Report all lines below with the word "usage".
── DATA RECORDS ──
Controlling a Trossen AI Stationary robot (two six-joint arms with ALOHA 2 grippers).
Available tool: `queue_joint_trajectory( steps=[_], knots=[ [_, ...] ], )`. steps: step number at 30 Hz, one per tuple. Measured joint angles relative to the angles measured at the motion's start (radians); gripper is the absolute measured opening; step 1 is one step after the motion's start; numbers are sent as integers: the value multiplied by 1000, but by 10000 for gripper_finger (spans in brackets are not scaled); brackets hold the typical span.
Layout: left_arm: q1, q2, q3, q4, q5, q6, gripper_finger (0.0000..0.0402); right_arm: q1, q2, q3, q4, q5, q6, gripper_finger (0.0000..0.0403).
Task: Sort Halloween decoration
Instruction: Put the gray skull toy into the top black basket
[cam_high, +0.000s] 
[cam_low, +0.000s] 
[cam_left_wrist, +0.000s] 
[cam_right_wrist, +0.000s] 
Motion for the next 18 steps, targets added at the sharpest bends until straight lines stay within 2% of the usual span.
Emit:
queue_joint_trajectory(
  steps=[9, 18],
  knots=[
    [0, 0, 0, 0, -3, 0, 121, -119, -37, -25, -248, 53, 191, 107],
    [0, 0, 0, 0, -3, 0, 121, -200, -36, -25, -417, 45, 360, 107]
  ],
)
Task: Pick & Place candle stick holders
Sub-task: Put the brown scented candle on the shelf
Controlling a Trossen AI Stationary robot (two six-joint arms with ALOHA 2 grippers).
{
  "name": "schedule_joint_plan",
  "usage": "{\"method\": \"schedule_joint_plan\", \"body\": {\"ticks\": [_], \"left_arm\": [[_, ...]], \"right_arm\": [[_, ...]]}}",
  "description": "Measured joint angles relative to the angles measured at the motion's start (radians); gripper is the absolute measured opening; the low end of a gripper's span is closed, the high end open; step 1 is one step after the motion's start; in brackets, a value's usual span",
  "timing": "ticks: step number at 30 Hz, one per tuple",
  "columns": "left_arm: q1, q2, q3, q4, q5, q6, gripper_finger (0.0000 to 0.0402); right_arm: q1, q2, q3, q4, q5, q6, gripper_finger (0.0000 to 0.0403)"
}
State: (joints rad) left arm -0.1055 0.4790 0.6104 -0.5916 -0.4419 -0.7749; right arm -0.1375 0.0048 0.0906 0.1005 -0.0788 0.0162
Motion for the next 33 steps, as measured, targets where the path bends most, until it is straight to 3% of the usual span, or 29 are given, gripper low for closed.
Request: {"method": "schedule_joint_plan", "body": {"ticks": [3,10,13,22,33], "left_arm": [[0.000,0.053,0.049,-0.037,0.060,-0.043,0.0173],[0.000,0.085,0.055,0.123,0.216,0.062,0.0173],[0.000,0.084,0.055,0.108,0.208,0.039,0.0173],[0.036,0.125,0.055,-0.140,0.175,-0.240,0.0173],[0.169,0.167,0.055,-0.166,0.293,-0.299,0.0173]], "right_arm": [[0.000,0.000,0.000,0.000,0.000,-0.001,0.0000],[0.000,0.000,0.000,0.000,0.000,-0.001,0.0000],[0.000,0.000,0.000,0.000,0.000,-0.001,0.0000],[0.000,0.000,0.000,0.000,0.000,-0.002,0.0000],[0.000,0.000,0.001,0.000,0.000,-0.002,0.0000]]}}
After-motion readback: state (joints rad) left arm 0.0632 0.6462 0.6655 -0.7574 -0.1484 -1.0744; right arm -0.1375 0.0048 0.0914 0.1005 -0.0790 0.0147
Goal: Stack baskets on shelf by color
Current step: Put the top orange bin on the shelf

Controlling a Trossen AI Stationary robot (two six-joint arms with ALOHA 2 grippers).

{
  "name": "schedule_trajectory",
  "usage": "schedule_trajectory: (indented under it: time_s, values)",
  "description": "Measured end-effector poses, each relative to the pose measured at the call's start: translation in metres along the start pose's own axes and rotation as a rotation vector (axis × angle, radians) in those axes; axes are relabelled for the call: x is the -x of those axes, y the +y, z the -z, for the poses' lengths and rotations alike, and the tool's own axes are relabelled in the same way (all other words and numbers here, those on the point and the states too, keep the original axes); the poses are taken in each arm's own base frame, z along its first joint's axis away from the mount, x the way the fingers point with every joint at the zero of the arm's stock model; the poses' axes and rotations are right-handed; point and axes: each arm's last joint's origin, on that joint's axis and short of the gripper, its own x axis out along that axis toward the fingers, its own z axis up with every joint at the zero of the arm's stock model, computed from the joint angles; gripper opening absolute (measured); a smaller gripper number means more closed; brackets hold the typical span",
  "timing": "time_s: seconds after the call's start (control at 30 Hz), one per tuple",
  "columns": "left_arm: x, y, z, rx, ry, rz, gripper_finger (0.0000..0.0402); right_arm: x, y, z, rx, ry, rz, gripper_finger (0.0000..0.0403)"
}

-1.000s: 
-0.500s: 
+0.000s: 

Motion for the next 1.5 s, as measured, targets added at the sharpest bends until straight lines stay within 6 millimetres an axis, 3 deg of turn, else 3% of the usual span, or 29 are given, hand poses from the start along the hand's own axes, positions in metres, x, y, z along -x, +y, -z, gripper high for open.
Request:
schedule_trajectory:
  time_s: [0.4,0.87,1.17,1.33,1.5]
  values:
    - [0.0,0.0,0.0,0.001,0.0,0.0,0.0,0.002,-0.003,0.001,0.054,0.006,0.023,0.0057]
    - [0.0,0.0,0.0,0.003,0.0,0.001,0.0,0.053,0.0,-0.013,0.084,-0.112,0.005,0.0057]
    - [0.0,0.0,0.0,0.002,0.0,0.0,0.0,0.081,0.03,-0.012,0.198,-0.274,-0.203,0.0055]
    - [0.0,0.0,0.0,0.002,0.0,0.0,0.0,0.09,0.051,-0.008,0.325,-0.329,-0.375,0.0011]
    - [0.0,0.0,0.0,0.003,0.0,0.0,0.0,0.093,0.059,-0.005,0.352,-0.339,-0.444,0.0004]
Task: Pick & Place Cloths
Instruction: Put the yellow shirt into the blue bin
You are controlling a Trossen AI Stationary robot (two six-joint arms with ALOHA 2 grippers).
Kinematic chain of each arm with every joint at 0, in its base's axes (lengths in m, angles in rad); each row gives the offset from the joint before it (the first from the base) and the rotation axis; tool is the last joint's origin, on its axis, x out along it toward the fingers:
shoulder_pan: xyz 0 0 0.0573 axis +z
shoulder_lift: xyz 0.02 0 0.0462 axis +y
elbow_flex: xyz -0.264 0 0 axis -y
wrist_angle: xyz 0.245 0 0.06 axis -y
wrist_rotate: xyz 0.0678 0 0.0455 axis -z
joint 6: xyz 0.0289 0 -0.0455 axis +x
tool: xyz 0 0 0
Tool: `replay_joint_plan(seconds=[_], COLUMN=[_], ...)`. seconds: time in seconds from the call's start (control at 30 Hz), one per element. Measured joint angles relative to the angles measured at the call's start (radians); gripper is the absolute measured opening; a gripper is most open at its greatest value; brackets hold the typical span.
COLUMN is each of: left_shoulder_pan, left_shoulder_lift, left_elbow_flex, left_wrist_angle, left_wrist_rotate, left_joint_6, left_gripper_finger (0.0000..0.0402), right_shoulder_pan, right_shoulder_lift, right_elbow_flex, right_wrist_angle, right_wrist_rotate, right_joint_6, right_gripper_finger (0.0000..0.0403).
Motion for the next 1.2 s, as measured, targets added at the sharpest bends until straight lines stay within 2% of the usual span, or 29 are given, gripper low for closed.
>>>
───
THE COMPLETED TASK:
  "usage": "{\"method\": \"schedule_joint_plan\", \"body\": {\"ticks\": [_], \"left_arm\": [[_, ...]], \"right_arm\": [[_, ...]]}}",
  "usage": "schedule_trajectory: (indented under it: time_s, values)",

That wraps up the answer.